WHALE OF AN APP: From time to time both ships and whales try to occupy the same bit of the ocean at the same time, and it usually doesn't end well for the whales. This is a particular problem in the mile-wide shipping lanes that funnel maritime traffic into the San Francisco Bay and to the ports in the Los Angeles area. Now the shipping lanes are being changed at the same time that monitoring is being increased. One key element is a smartphone app that allows anyone to record whale sightings, while flights and observers will also monitor whales in certain areas. Couldn't ships install sensors to monitor for whales and other vessels too, in the way that some cars can watch for pedestrians?
IN THE DRINK: The Dotonbori Canal is in Osaka, Japan. The area was once a disused waterfront, but it has now been renovated and is known for its thriving nightlife. Now there are plans to create the world's largest outdoor swimming pool in the canal.
Although the canal itself is polluted, an area 12 metres wide by 800 metres long will be filled with purified city water. The pool will be open during the summer from 2015. I guess if you were going to fall in the canal, it would be wise to choose your spot.
I THINK THEREFORE I PRINT: 3D printing and controlling things with your mind are both very popular topics at the moment, but the two don't usually go together. Thinker Thing are changing that. They combine an EmotivEPOC headset with a MakerBot Industries Replicator loaded up with ABS plastic. The idea is to capture the headset wearer's thought patterns and emotions and turn them into a 3D printed object. In particular Thinker Thing hope to make it possible for young children to create objects directly from their imagination. Don't just dream it; print it.
TWIST AND SHAPE: Shapeways handle 3D printing for the public. A new material they're working on is a flexible, rubbery plastic called Elasto Plastic. The laser sinted powder elasto-polymer can be slightly compressed and return to its shape, is flexible, but doesn't extend when pulled unless the geometry of the item is created for extension.

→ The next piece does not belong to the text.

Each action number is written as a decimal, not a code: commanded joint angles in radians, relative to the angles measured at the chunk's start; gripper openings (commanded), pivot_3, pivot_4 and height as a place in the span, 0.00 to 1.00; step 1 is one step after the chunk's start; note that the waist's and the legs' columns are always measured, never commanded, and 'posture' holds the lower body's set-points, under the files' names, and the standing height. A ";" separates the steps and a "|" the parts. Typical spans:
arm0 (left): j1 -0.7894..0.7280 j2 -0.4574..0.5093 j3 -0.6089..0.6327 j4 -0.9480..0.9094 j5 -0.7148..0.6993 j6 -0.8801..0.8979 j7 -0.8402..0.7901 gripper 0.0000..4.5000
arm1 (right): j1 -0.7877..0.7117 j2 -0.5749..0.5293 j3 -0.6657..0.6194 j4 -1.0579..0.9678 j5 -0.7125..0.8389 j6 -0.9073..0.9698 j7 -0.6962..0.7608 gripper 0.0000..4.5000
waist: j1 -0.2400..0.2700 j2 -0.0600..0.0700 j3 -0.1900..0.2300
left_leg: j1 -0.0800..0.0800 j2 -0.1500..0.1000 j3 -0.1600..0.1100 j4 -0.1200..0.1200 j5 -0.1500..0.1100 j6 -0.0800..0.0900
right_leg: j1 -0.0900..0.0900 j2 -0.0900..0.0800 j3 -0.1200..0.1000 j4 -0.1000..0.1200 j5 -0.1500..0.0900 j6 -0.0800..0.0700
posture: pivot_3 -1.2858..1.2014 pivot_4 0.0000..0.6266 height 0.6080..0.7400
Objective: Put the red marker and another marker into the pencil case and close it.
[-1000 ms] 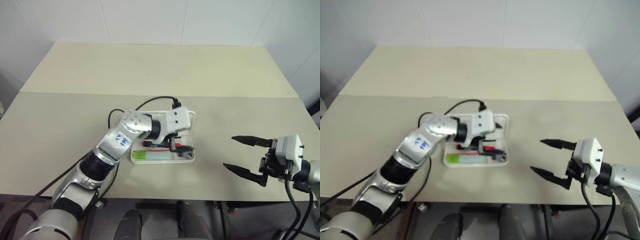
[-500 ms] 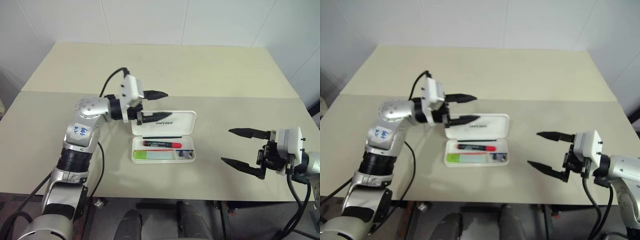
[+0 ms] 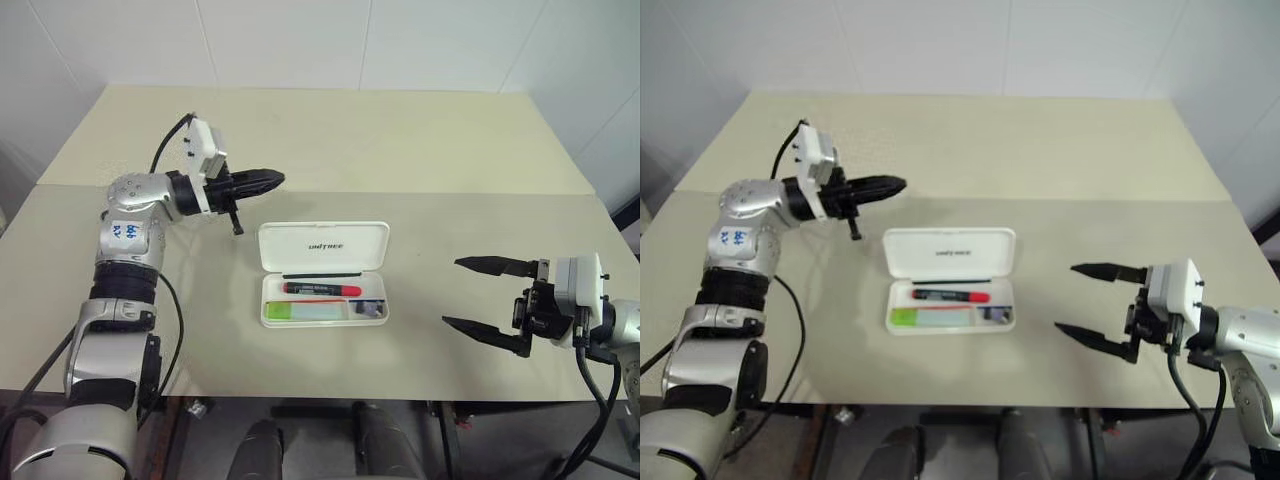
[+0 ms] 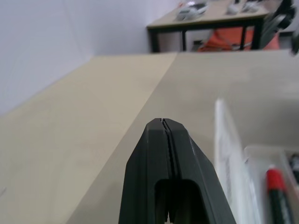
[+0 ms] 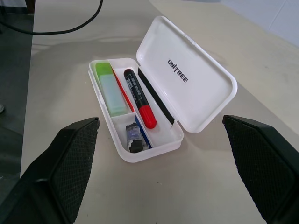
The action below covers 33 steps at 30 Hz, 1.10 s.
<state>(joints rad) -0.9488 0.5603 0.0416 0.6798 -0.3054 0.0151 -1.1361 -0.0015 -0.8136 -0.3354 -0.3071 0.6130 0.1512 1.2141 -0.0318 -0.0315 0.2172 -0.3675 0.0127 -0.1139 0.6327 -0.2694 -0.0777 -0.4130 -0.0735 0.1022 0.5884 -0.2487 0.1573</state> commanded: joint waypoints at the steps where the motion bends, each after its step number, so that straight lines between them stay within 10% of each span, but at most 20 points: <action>1: -0.046 0.032 0.022 0.116 0.035 -0.085 -0.019 0.01 | -0.026 -0.015 -0.011 0.008 0.005 -0.022 0.019 1.00 | 0.003 0.000 0.000 | 0.000 0.000 0.000 0.000 0.000 0.000 | 0.000 0.000 0.000 0.000 0.001 0.001 | 0.52 0.24 1.00; 19: -0.131 -0.012 -0.023 0.372 0.107 -0.213 -0.356 0.01 | -0.281 -0.028 0.015 0.263 0.137 0.038 0.283 1.00 | 0.003 0.000 0.000 | -0.001 0.000 0.000 -0.001 0.000 0.000 | 0.000 0.000 0.000 -0.001 0.002 0.004 | 0.52 0.24 1.00; 33: -0.020 0.030 -0.249 0.030 -0.078 -0.093 -0.478 0.01 | -0.352 -0.015 0.044 0.304 0.118 0.043 0.298 1.00 | -0.002 0.001 0.000 | -0.001 0.000 0.000 -0.002 0.000 0.000 | -0.002 0.000 0.000 0.002 0.002 0.004 | 0.52 0.24 1.00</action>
<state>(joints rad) -0.9858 0.5601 -0.1614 0.7903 -0.3243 -0.0939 -1.5024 -0.3514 -0.8212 -0.2774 0.0344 0.7097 0.1958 1.4910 -0.0335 -0.0306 0.2176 -0.3691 0.0128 -0.1141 0.6305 -0.2700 -0.0774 -0.4148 -0.0739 0.1022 0.5903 -0.2465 0.1613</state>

That means the material can take more stress and impact than other standard materials. With 3D printing becoming increasingly popular a broad range of materials is a very useful thing.
SUDSY SPANS: When you think of recycling plastic you probably don't imagine the material being used in bridges. The Onion Ditch Bridge in Ohio though is one of many bridges made from 80% post consumer plastic such as lotion and detergent bottles and 20% recycled car bumpers and dashboards. The materials in the bridge don't absorb moisture, they don't rot and they are impervious to insect infestations. The bridge itself is expected to last for 50 years. How many detergent bottles does it take to make one bridge?